*Exercise directions:* Since only part of the material below is wanted, output exactly the lines from the one with "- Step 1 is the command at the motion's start" up to and including the one with "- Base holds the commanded".

*Records supplied:*
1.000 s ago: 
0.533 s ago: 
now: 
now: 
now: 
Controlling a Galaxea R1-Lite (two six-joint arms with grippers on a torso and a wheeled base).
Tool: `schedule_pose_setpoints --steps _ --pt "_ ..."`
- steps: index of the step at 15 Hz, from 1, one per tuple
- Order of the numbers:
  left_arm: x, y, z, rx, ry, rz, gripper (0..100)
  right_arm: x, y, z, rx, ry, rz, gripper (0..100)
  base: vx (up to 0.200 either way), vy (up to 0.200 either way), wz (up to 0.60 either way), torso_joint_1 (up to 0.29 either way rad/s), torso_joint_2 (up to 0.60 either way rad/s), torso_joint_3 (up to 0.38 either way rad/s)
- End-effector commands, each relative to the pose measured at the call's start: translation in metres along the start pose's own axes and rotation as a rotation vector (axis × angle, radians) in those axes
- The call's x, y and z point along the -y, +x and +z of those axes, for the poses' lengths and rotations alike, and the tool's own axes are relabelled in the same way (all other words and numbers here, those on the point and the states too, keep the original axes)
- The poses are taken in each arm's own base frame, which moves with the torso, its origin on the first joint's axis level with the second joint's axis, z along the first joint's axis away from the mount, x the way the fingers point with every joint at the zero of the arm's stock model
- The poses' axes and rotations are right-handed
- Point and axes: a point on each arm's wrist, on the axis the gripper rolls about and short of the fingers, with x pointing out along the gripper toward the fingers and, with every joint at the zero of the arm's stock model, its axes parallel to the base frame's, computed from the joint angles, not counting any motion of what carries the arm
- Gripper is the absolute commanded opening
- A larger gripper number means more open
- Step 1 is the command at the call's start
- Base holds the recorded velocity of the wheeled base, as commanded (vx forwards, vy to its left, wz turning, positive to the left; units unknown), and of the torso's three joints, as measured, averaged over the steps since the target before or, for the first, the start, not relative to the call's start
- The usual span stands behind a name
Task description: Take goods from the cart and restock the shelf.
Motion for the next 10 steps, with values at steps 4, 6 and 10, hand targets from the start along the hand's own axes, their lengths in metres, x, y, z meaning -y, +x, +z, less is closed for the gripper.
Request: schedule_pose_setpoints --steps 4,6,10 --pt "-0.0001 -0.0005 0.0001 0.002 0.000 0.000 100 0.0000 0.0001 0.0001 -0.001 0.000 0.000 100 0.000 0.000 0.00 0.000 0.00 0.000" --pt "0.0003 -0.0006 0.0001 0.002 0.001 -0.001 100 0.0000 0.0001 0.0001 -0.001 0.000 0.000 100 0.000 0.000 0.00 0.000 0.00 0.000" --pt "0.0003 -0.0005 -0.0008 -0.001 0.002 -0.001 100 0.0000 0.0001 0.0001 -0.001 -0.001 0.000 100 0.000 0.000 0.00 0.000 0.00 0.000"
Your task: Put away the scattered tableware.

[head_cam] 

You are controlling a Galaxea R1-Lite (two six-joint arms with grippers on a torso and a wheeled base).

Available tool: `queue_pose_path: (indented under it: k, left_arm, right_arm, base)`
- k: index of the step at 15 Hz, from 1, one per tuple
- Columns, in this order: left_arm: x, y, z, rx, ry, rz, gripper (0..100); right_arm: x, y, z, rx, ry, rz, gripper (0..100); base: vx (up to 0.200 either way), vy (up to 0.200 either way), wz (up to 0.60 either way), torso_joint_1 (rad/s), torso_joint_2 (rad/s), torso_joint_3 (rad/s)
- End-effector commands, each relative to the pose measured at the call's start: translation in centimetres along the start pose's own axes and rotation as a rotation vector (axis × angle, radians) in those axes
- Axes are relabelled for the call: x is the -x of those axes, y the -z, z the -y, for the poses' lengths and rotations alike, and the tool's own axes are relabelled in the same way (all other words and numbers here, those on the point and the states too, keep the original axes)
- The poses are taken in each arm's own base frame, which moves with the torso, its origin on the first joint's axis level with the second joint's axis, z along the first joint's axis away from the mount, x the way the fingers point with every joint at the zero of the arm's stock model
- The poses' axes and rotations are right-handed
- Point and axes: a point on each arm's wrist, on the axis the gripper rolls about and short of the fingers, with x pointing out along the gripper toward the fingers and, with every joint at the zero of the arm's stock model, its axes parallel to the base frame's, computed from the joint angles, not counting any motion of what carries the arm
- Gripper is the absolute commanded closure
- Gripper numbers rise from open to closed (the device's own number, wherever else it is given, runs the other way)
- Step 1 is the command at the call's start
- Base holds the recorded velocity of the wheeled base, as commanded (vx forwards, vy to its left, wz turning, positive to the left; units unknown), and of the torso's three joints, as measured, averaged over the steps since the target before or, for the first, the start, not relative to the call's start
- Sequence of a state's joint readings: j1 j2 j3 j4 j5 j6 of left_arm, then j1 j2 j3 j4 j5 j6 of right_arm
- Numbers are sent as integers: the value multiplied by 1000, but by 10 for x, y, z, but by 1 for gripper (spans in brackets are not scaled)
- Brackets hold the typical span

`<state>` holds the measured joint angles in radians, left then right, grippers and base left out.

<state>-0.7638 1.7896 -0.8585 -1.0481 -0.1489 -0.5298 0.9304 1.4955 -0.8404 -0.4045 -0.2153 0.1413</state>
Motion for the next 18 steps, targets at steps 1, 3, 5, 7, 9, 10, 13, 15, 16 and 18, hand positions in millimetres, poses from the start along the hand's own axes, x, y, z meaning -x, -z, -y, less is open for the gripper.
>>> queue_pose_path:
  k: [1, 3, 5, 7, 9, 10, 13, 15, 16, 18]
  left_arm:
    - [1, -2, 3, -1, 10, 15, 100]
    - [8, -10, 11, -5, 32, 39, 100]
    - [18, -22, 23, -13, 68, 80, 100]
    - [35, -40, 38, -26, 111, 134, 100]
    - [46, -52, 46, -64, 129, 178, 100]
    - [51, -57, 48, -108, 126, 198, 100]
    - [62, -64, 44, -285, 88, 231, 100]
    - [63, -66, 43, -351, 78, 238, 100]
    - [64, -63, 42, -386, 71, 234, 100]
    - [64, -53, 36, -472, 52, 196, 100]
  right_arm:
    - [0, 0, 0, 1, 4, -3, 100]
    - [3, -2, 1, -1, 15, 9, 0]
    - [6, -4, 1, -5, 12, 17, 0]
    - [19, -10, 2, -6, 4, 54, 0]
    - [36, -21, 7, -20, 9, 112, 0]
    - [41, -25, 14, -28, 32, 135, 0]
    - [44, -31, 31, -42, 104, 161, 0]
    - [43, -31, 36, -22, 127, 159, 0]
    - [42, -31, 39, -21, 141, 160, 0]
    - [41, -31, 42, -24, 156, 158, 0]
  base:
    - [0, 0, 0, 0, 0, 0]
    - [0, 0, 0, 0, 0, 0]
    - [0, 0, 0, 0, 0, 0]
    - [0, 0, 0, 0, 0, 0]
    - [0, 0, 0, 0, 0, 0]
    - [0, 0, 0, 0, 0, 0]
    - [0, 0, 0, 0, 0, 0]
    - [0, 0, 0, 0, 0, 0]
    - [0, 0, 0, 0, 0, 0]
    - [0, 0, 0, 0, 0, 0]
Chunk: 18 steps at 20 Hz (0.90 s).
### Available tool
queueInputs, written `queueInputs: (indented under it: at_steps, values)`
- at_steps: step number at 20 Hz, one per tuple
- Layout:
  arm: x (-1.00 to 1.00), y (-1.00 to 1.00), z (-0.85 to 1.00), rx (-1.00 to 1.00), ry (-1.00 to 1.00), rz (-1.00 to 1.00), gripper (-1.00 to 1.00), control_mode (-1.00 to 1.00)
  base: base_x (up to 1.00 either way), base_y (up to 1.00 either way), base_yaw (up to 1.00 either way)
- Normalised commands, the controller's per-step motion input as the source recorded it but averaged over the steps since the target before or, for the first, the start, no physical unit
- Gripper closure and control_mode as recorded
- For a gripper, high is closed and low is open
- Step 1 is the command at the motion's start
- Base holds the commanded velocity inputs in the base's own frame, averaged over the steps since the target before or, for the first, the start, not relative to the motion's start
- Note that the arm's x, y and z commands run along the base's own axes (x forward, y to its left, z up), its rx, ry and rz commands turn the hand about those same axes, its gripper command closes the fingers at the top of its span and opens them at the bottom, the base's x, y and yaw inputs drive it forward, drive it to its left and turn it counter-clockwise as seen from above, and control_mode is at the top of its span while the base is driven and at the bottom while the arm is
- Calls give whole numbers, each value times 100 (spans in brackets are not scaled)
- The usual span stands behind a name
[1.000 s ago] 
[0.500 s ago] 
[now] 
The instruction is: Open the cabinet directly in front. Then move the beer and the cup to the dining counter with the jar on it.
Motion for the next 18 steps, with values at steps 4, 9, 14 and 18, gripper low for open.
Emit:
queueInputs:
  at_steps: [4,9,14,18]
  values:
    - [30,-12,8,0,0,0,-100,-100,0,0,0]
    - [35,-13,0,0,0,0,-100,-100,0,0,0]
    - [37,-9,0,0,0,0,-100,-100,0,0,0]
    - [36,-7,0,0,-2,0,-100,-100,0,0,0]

*Your solution:*
- Step 1 is the command at the motion's start
- Base holds the commanded velocity inputs in the base's own frame, averaged over the steps since the target before or, for the first, the start, not relative to the motion's start

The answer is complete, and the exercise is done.